Task to complete —
The stretch from the line with "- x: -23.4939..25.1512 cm" through the line with "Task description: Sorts" in the records below: write it out exactly, and nothing else.

┌─ Study material

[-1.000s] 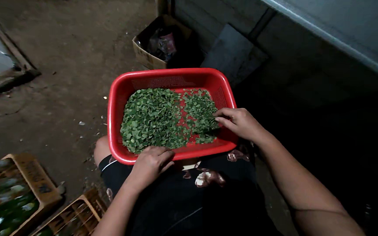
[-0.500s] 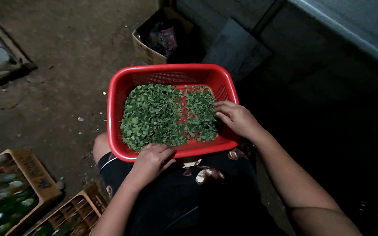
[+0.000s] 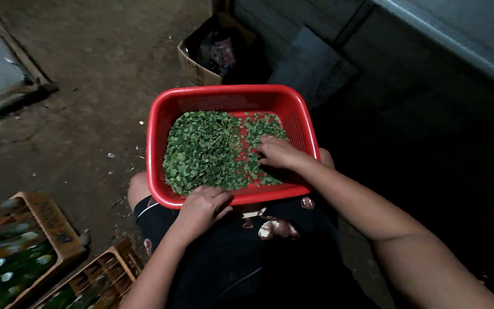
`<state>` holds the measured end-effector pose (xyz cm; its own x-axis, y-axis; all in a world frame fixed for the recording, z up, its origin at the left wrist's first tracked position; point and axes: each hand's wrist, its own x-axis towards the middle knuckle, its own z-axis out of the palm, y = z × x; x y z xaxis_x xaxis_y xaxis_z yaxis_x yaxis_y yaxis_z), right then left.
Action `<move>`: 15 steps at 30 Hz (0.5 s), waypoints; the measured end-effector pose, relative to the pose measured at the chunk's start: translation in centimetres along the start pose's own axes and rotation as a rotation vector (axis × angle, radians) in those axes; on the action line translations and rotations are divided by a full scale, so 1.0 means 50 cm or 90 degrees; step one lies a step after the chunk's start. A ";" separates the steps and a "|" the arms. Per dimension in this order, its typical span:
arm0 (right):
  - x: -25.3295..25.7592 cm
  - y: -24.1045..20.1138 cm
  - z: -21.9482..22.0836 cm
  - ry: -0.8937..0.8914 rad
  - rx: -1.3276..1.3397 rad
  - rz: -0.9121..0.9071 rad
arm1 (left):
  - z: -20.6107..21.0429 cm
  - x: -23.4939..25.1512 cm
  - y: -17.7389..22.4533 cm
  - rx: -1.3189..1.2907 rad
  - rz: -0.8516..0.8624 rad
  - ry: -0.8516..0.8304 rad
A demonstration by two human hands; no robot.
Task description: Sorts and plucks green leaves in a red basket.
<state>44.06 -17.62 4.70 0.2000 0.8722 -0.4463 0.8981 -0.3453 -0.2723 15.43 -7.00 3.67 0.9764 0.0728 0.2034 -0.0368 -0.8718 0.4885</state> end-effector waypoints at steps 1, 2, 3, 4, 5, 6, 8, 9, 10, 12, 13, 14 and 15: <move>0.008 -0.002 0.007 -0.028 -0.009 0.013 | -0.001 0.000 0.001 -0.004 -0.003 -0.002; 0.013 -0.002 0.013 -0.048 -0.014 0.024 | -0.002 0.001 0.001 -0.007 -0.004 -0.005; 0.016 -0.001 0.018 -0.056 -0.011 0.029 | -0.003 0.001 0.001 -0.008 -0.004 -0.007; 0.015 0.001 0.019 -0.055 0.005 0.030 | -0.004 0.001 0.000 -0.009 -0.002 -0.008; 0.012 0.006 0.018 -0.045 0.031 0.024 | -0.004 0.001 -0.001 -0.010 -0.001 -0.008; 0.007 0.015 0.017 -0.026 0.062 0.015 | -0.004 0.002 -0.001 -0.012 -0.001 -0.008; -0.001 0.038 0.019 0.024 0.127 0.001 | -0.004 0.003 -0.003 -0.021 -0.003 -0.012; -0.005 0.045 0.019 0.037 0.151 0.007 | -0.006 0.004 -0.003 -0.029 -0.007 -0.019; -0.009 0.045 0.018 0.038 0.161 0.017 | -0.007 0.005 -0.002 -0.033 -0.012 -0.026; -0.014 0.026 0.017 0.006 0.146 0.050 | -0.008 0.008 -0.001 -0.032 -0.017 -0.031; -0.013 0.014 0.022 -0.001 0.124 0.058 | -0.008 0.010 0.000 -0.029 -0.015 -0.029; -0.011 0.001 0.025 -0.019 0.097 0.072 | -0.008 0.012 0.001 -0.024 -0.013 -0.026; -0.006 -0.008 0.030 -0.026 0.073 0.080 | -0.009 0.013 0.002 -0.020 -0.011 -0.025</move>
<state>43.04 -18.26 3.69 0.2894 0.8055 -0.5171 0.8164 -0.4898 -0.3061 15.97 -6.81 4.24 0.9846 0.0683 0.1612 -0.0257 -0.8545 0.5188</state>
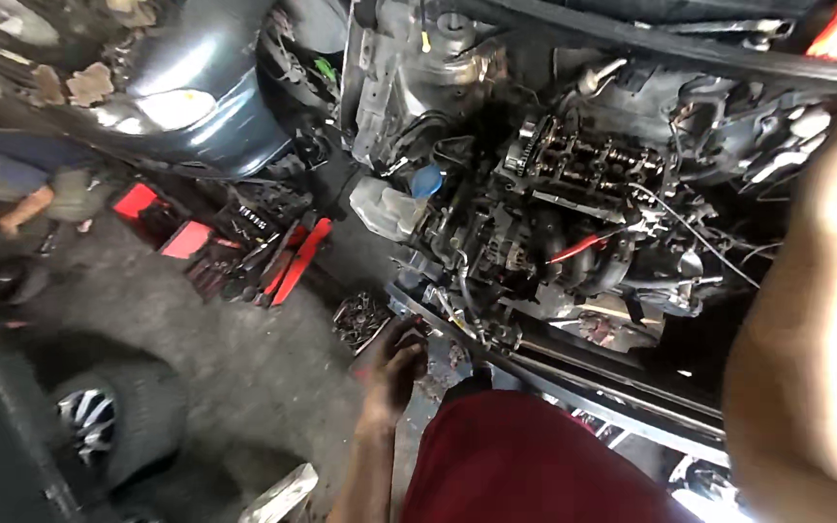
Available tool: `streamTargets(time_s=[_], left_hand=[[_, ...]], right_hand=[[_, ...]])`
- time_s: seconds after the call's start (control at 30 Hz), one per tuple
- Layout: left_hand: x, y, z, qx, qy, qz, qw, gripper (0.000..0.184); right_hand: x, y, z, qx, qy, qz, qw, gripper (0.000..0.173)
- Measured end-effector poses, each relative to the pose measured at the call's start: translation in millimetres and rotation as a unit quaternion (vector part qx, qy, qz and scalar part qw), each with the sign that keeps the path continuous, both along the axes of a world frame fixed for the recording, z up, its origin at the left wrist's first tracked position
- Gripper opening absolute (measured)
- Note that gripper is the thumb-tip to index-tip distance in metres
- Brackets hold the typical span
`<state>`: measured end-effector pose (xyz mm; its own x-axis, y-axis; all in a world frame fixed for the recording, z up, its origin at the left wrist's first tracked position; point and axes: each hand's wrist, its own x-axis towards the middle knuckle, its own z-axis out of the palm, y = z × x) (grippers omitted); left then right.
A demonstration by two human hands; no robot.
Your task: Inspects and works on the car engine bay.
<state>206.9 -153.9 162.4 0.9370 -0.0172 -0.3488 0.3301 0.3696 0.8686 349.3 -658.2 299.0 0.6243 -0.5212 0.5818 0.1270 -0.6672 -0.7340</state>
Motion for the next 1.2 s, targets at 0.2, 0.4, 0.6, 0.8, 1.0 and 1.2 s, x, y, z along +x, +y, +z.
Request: streamTargets(time_s=[0.2,0.4,0.6,0.8,1.0,1.2], left_hand=[[47,16,-43,0.085,0.082,-0.001,0.993,0.034],[116,-10,-56,0.502,-0.044,-0.255,0.825,0.045],[152,-34,-68,0.610,-0.044,-0.396,0.685,0.052],[181,-45,-91,0.612,-0.096,-0.554,0.556,0.044],[217,-49,-131,0.555,-0.183,-0.647,0.489,0.083],[220,-88,-152,0.477,-0.170,-0.696,0.509,0.086]], right_hand=[[-106,202,-133,0.022,0.455,0.409,0.790,0.034],[-62,267,-191,-0.062,0.630,0.388,0.670,0.036],[-39,288,-191,-0.136,0.644,0.359,0.662,0.040],[-37,311,-210,-0.106,0.708,0.372,0.591,0.037],[-31,322,-207,-0.116,0.762,0.338,0.540,0.030],[-35,320,-209,-0.090,0.759,0.321,0.559,0.031]])
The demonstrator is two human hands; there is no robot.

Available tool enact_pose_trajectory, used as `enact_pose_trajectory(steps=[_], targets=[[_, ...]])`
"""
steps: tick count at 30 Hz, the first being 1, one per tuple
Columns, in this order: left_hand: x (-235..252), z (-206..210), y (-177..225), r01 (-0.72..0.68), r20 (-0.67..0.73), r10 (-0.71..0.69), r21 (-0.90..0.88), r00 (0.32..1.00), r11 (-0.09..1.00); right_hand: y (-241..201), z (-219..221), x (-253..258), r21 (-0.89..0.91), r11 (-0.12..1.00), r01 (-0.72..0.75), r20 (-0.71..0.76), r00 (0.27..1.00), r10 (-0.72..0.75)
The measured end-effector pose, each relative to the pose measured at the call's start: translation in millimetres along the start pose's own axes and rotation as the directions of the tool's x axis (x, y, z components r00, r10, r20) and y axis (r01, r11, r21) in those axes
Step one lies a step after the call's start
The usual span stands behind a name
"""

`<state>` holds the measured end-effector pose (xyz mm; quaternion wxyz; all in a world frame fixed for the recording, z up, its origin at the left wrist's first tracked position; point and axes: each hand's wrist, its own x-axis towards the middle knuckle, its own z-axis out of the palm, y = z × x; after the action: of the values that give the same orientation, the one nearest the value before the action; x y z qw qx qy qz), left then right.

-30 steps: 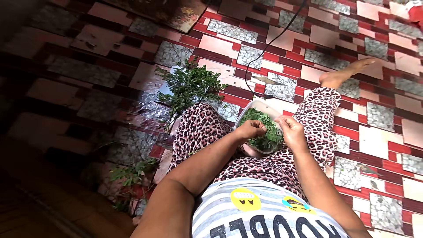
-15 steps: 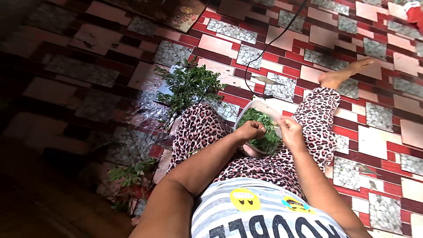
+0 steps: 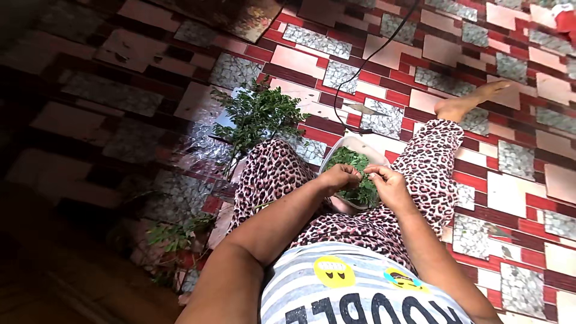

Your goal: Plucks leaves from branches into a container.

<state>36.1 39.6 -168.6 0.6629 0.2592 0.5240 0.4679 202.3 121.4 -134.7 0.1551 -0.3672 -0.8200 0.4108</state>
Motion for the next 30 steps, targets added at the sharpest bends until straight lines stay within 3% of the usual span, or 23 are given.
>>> enact_pose_trajectory(steps=[6,14,21,26,30], targets=[[3,-2,-2,-0.005,-0.011,0.004,-0.055,1.0,0.998,8,0,3,0.131,0.975,-0.18,0.04,0.983,0.177],[11,-5,-6,-0.018,0.003,0.018,-0.053,1.0,0.998,9,9,3,0.165,0.975,-0.149,0.019,0.989,0.147],[12,-8,-2,-0.025,-0.017,0.024,-0.05,1.0,0.998,8,5,1,0.123,0.992,-0.039,-0.094,0.994,0.051],[11,-7,-3,-0.037,-0.003,0.037,-0.041,0.999,0.998,9,2,1,0.113,0.983,-0.147,0.0,0.989,0.148],[10,-7,-7,-0.051,-0.002,0.051,-0.024,0.999,0.998,7,5,2,0.193,0.959,-0.209,-0.004,0.977,0.214]])
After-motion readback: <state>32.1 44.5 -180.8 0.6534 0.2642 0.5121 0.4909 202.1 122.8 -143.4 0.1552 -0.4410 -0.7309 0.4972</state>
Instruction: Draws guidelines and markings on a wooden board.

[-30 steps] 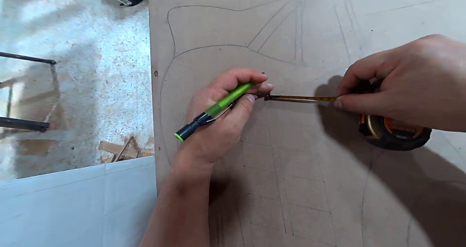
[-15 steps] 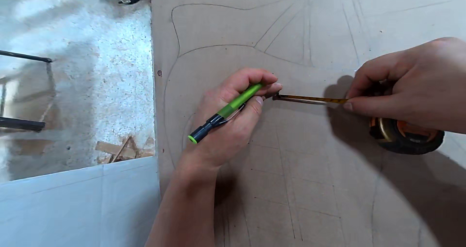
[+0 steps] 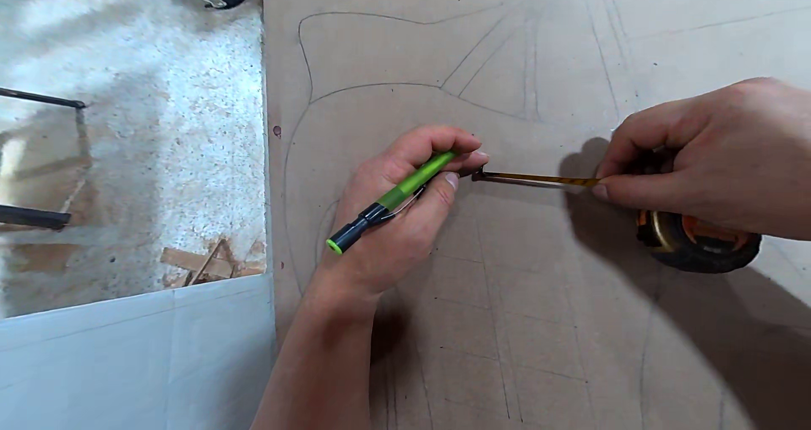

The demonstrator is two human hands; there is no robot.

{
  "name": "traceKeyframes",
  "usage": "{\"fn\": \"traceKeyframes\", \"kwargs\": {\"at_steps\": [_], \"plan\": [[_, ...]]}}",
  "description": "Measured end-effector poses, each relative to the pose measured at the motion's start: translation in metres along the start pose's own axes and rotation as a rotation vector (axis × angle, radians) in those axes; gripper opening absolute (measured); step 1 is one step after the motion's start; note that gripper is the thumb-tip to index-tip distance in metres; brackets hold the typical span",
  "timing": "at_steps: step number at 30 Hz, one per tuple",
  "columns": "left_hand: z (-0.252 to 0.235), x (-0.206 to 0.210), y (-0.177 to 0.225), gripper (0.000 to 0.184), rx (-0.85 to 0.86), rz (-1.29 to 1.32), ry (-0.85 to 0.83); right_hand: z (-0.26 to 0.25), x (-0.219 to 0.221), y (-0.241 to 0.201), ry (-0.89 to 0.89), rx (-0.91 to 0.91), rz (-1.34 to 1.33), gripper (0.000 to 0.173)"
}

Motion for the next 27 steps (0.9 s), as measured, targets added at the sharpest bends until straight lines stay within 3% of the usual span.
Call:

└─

Task response —
  - x: -23.4939..25.1512 cm
  - y: -17.7389..22.4533 cm
  - rx: -1.3189..1.2907 rad
  - rz: -0.8516..0.8624 rad
  - ry: -0.8516..0.8304 rad
A demonstration by two human hands; no robot.
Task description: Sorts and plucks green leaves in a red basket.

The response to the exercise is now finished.